"Over the past 20 years, Americans and Europeans have quietly gone about destroying these [economic] facts."
---
" In a few short decades the West undercut 150 years of legal reforms that made the global economy possible." Hernando de Soto
While de Soto may have missed the actual causality, he was accidentally right about the outcomes.
It is "sustained economic development that leads to pressure from emerging businesses and individuals for more secure [human] rights."
Milford Bateman [in a comment]
So social stability follows distributed Aggregate Demand, bottom-up? Who knew? :)
Nevertheless, the outcomes de Soto mentioned are, indeed, disturbing claims which certainly cloud our understanding of our present context. How are we to proceed, to map and master this context?
One standard rule for contingency management is to follow the 3I's,
Instigation (causality),
Intercept (intermediary agents)
Impact (surviving the moment).
Impact? In the case of domestic impact of things already hitting home, we're being saved primarily by Automatic Stabilizers, mostly enacted ~80 years ago. These are now under attack, as ~40% of our own citizens are routinely brainwashed into voting for policies which are clearly self-destructive.
Intercepting the agents promoting our most self-destructive propaganda? I'm not sure we're yet close to holding our own against the Koch Bros, Robert Rubin, Hank Paulson et al.
Instigation or causality? It is in that topic that the most information is being published, but, ironically the lowest population penetration is being achieved. It's a rare Jane or Joe Sixpack indeed who knows what MMT or Control Fraud means, or even that there are other beers NOT named Budweiser! We're stockpiling situational commentary, but the bulk of the population is still being diverted and distracted from orienting to these messages, for a variety of reasons, both active and passive.
Leaving response methodology aside, briefly, let's try to assess our situation, in order to evaluate our need for light, medium or heavyweight contingency-management tools and efforts.
How dire is our circumstance? It depends on an accurate assessment of both Adaptive Demand and our ability to scale up adequate responses on-demand. Americans have always been confident of their ability to construct as well as cross a bridge once they come to a challenge. However, what happens if we can't even build a bridge in time? If we don't pay attention to our metaphorical bridge-building capabilities, that time will surely come sooner, rather than later!
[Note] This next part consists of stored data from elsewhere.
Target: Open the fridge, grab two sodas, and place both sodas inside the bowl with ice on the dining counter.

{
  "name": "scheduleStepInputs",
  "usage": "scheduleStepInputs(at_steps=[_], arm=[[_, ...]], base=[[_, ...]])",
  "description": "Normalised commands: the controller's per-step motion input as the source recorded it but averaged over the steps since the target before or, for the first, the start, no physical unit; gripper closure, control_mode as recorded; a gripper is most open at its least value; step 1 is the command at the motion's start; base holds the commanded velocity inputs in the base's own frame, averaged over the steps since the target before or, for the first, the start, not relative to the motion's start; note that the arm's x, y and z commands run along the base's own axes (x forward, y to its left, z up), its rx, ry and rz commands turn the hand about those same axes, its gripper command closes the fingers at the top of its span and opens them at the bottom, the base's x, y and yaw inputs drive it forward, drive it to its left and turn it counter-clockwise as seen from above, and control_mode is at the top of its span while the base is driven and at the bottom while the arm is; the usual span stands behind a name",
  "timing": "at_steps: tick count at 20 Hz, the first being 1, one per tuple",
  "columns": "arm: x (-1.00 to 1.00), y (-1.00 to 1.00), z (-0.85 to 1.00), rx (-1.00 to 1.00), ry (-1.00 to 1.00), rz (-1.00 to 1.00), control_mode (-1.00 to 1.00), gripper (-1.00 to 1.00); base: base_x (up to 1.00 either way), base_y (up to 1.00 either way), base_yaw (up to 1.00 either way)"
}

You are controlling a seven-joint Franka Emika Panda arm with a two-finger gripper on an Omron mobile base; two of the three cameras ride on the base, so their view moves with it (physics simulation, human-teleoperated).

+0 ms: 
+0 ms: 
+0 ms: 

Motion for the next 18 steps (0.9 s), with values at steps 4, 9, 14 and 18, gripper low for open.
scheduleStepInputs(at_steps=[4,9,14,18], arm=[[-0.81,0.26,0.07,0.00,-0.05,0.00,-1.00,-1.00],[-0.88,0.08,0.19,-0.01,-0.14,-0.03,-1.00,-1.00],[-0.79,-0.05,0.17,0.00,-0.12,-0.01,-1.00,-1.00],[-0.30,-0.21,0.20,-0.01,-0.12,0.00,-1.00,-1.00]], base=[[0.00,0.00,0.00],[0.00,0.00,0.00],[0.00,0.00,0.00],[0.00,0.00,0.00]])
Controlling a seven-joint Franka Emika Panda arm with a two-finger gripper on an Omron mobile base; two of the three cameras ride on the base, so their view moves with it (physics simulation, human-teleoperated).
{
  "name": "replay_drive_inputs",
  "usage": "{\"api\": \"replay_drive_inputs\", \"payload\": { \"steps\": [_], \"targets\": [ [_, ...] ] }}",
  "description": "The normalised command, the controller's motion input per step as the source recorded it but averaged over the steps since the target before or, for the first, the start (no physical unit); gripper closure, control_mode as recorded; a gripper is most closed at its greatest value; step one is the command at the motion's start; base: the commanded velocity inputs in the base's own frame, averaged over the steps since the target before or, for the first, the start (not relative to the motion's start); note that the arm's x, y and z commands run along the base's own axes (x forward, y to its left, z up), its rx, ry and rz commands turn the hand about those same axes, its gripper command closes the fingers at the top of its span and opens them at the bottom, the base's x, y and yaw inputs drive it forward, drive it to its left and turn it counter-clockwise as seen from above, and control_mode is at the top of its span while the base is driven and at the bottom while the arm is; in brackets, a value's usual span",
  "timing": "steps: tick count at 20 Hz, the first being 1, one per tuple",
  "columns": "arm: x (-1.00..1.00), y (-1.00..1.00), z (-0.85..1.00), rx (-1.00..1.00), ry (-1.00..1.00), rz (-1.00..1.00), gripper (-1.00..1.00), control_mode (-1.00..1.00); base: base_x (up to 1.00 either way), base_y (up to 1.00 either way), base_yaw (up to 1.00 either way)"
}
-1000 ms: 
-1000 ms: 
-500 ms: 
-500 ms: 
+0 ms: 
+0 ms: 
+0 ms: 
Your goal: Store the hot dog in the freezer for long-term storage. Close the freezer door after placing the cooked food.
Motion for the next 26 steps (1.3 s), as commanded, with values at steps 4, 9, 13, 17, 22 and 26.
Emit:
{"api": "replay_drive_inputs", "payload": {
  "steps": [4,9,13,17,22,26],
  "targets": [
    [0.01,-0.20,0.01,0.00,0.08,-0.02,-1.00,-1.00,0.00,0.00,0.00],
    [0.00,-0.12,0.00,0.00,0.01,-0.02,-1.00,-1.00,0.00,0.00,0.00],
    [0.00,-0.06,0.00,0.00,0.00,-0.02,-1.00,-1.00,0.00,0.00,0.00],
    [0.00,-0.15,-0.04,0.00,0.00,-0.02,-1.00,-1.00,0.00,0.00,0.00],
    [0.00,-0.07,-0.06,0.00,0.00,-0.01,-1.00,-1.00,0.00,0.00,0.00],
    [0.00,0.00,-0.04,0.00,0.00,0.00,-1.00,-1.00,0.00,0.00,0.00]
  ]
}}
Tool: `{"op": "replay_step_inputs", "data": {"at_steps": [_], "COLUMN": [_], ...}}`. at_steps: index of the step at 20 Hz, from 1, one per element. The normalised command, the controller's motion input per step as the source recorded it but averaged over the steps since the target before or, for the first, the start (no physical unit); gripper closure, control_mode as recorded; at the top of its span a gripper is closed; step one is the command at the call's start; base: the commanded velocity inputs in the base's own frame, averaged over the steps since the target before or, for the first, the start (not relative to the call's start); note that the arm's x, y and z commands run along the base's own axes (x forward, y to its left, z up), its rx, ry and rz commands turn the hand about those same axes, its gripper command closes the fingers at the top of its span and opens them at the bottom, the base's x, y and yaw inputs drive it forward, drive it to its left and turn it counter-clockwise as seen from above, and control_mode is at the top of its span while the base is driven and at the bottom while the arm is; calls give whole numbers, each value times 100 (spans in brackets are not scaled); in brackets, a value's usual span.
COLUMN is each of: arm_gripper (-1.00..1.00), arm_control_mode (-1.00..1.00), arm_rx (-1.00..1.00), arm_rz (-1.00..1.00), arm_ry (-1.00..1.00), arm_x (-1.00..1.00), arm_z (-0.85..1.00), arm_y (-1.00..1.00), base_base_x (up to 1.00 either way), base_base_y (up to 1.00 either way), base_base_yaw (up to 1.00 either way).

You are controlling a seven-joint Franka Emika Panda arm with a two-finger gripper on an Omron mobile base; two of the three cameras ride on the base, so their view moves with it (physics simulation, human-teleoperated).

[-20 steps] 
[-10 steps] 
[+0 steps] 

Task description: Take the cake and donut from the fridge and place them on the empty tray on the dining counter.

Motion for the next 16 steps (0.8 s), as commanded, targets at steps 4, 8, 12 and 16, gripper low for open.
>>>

How are all our metaphorical bridge-building capabilities, i.e., what is our Adaptive Rate? Can we even measure it? How would we make a formal assessment?
In every field there is a constant ebb and flow of methodological excellence, in response to crisis, and intervening lack of Adaptive Demand. That is to be expected.
However, when Adaptive Demand returns in force. What Adaptive Rate can we muster when a context strikes? Whether we can adjust and adapt to new and unpredictable demands as fast as is needed ... or whether "Rome" will again fall, is always an open question.
When the first Rome fell, Darwin's theories on evolution and Adaptive Rate had not been explicitly published - although they may have been implicitly acknowledged by many, in many disciplines.
In terms of the factors determining whether the USA will or won't fall, are we any closer because Darwin published his explicit analyses?
Or, is our group context large enough, and changing fast enough, that it doesn't matter how much an insufficient number of citizens know?
There are no explicit expressions of either Adaptive Rate or Central Planning among known Roman-era literature. However, the many Greek and early Roman essays explicitly about Democracy versus Tyranny indicates that they were well aware of the relative strengths and weaknesses.
All this is likely to give some readers a distinctly uneasy feeling ... that few principles governing our social situation have changed in the last 2000 years. That despite all the details that have changed.
We're left with at least 3, key questions.
1) Are enough US citizens aware of our net context to adequately manage it's future course? Or are we as a nation flying blind?
2) Even if there are enough concerned citizens, are they possessing AND SHARING cultural-assessment tools adequate for guiding adaptive group actions that can address their growing concerns?
3) And even if we do have both adequate group intelligence AND adequate cultural self-assessment tools ... are we practicing enough to be able to meet looming demands when they arrive?
Our sorry history with the demise of Glass-Steagall, the subsequent MICC mis-adventures, and the ongoing TBTJ mortgage banking fraud and bailout all suggest that the opposite is occurring. As every challenge bigger than the S&L crisis has loomed, the USA has actively prepared to put it's tail between it's legs and run in a mal-adaptive direction.*
Where did most of the citizens go when Rome fell? Where should we be planning to go to? Is there anywhere to go, other than drawing a line in our own, domestic sandbox, and fighting for progress rather than accepting regression?
How different is this from past national policy crises during your lifetime?
And are we improving or reducing our ability to adjust ... or even treading water?
Can we even assess things well enough to tell? Does our electorate still have the motivation to even want to?
* The Fed honchos, of course, claim that they are baffled and befuddled by the behavior of banks and hedge funds. No wonder Jane & Joe prefer another sixpack.